ABOUT THIS TASK: Report only the number of lines below in which the string "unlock" appears.
[[ DATA FOR REVIEW open ]]
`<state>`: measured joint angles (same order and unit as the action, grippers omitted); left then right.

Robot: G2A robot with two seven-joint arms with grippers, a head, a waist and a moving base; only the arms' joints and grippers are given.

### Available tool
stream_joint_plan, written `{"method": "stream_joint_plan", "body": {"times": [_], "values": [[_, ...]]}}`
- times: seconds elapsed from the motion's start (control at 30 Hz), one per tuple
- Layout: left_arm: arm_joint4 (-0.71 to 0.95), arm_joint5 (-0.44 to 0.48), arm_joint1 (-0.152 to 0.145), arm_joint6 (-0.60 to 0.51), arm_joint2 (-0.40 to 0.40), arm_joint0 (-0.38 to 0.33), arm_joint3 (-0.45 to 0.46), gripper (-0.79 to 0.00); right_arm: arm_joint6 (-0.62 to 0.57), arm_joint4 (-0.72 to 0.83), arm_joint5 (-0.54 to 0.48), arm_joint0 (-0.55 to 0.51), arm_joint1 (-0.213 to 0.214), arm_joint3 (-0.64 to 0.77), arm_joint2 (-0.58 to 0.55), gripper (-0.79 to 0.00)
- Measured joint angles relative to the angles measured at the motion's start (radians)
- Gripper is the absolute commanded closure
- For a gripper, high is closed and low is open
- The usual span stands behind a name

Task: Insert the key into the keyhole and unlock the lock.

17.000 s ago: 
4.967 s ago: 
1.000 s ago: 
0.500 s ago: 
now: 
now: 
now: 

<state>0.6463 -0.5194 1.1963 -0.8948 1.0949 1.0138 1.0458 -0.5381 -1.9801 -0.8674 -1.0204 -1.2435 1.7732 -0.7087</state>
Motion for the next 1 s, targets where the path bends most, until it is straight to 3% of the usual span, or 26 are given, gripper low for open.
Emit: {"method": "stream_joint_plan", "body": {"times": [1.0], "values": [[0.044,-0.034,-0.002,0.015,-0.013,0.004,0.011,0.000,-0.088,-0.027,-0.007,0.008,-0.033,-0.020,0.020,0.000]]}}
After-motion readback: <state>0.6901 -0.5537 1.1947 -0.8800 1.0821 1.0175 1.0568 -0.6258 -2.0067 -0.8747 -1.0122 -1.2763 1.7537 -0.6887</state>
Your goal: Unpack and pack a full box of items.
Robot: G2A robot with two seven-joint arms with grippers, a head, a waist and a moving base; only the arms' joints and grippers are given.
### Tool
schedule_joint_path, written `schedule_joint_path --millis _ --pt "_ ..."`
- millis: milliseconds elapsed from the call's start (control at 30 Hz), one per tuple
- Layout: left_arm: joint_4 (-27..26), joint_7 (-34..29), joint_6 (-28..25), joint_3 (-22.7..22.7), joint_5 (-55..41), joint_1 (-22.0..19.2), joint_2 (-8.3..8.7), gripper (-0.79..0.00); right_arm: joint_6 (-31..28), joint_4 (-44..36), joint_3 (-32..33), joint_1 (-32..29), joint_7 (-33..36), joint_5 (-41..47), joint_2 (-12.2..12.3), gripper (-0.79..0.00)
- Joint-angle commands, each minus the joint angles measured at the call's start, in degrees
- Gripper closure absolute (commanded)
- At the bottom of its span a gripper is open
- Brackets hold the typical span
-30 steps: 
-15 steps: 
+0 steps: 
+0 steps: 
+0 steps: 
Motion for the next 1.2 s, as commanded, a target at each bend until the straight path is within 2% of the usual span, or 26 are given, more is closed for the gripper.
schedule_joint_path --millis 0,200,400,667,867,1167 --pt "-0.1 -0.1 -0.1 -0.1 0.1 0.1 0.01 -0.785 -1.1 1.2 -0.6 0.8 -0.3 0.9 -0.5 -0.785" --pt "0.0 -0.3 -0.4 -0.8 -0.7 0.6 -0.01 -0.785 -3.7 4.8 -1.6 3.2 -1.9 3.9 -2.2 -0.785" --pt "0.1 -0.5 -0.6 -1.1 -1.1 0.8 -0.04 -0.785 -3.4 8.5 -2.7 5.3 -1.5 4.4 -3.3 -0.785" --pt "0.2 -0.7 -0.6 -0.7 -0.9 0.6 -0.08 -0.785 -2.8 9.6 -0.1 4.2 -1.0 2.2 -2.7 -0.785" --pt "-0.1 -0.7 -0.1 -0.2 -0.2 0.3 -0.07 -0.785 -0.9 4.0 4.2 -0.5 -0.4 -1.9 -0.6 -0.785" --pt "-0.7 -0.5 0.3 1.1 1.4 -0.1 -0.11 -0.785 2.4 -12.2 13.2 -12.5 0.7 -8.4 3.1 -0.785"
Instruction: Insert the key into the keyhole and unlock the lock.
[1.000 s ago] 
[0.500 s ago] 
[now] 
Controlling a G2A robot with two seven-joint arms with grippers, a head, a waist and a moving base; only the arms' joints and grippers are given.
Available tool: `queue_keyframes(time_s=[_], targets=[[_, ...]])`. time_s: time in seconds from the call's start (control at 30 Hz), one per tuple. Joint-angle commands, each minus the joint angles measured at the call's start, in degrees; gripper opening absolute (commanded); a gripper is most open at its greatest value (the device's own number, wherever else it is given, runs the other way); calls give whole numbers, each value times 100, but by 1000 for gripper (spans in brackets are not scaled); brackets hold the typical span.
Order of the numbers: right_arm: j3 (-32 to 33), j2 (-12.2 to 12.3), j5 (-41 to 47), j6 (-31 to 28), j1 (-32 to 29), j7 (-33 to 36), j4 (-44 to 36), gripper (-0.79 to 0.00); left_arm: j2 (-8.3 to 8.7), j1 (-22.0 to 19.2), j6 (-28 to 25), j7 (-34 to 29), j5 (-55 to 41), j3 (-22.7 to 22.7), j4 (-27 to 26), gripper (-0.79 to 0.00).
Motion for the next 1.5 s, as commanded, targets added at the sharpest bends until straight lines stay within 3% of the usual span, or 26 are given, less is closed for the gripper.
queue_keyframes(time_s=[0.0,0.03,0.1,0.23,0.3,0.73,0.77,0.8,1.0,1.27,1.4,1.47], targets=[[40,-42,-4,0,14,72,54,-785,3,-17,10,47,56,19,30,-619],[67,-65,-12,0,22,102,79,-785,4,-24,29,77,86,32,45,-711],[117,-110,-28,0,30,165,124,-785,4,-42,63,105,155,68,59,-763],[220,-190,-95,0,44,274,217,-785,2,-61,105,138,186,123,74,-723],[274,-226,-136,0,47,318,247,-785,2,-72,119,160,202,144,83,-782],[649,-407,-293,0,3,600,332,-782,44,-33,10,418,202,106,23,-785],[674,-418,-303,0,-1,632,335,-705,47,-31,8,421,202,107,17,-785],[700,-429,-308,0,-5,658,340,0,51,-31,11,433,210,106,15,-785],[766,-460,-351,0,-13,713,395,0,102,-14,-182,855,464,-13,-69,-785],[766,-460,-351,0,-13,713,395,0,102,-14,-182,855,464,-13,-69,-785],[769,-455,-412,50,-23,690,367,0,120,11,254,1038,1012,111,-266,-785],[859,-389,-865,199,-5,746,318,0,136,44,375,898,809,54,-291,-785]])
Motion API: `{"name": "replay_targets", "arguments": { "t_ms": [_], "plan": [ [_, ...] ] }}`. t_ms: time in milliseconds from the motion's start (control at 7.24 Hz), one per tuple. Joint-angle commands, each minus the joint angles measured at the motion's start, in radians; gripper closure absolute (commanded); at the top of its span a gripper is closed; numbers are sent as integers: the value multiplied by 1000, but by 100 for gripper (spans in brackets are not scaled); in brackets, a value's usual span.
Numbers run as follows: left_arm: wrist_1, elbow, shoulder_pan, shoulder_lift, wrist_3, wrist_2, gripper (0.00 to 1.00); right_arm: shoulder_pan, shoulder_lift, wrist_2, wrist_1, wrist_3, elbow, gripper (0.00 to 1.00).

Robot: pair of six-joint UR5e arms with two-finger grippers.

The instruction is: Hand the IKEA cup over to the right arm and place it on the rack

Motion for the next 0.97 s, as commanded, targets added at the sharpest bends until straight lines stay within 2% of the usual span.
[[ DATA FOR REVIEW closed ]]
YOUR RESPONSE: 2